Section 29 allows a defendant to pay a sum of money into Court in satisfaction of the defamation action.

Constitutional right to good name

Article 40.3.2 of Bunreacht na hEireann states:

The State shall, in particular, by its laws protect as best it may from unjust attack and, in the case of injustice done, vindicate the life, person, good name, and property rights of every citizen.

A defamation action will also include a claim damages for breach of the Plaintiff’s constitutional right to maintain his/her good name.

Defamation proceedings

Defamation proceedings are commenced in the High Court by way of a Plenary Summons and Statement of Claim.

What to do if you think you have been defamed

If you think you have been defamed you should consider getting professional advice. It is easy, in the heat of an argument online, to form the view that you have been defamed but whether you have or not is something you should get professional advice on.

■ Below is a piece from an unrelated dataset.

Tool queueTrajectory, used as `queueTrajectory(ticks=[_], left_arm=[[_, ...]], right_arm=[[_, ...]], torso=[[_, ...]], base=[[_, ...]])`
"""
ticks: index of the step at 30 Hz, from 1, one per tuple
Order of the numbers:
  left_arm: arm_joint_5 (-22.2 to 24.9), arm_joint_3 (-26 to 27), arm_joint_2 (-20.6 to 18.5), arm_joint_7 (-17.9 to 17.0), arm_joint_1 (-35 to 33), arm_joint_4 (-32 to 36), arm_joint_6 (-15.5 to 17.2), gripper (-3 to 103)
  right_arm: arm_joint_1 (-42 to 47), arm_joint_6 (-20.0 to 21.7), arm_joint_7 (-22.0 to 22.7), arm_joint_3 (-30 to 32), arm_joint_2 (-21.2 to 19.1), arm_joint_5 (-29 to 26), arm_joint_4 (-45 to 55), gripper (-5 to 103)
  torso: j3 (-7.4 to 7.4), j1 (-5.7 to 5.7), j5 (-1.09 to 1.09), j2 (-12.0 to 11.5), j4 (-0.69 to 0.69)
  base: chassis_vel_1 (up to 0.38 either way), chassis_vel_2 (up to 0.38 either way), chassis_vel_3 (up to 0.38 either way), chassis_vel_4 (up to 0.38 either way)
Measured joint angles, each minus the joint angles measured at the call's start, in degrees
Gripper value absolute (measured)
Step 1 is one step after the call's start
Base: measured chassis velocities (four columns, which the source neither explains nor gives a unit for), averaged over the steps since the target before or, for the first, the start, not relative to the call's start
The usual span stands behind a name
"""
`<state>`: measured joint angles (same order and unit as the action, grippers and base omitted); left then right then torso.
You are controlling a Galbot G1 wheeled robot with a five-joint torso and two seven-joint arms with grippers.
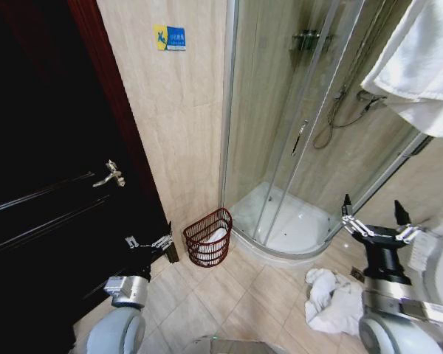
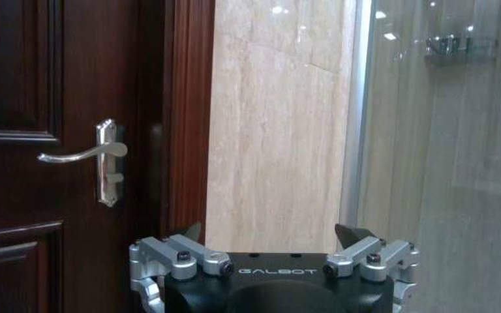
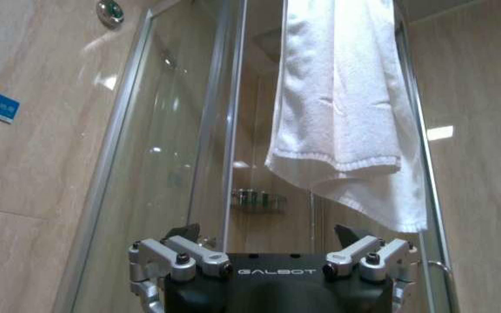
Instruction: Discard the used towel into the hamper.
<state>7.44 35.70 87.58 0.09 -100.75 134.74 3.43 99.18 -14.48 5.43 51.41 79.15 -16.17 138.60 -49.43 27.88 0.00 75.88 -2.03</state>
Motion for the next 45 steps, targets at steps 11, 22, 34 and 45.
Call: queueTrajectory(ticks=[11,22,34,45], left_arm=[[0.0,0.0,0.0,0.0,0.0,0.0,0.0,100],[0.0,0.0,0.0,-0.1,0.0,0.0,0.0,100],[0.0,0.0,0.0,-0.1,0.0,-0.1,0.0,100],[0.0,0.0,0.0,0.0,0.0,-0.1,0.0,100]], right_arm=[[0.3,-0.6,-0.4,1.2,0.0,-0.9,-1.1,100],[0.3,-0.9,-0.8,1.0,0.3,-1.0,-1.6,100],[0.3,-0.9,-1.6,0.5,0.4,-1.0,-1.4,100],[0.4,-1.0,-1.6,1.1,0.2,-1.1,-1.7,100]], torso=[[0.0,0.0,0.01,0.0,0.0],[0.0,0.0,0.0,0.0,0.0],[0.0,0.0,0.01,0.0,0.0],[0.0,0.0,0.01,0.0,0.0]], base=[[-0.022,-0.016,0.014,0.009],[-0.016,-0.018,0.02,0.021],[-0.114,-0.109,0.107,0.106],[-0.233,-0.255,0.249,0.248]])
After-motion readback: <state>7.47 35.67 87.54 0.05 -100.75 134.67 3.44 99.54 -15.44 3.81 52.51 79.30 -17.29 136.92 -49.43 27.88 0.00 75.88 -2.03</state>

Your good name and reputation is a fundamental personal right recognised in the Irish Constitution and any defamatory remarks that go unchallenged may lead to significant damage to you in both a personal and business capacity.

Depending on the context of the defamatory remarks you may also have other causes of action against anyone who makes such remarks against you, for example breach of contract, negligence, breach of duty.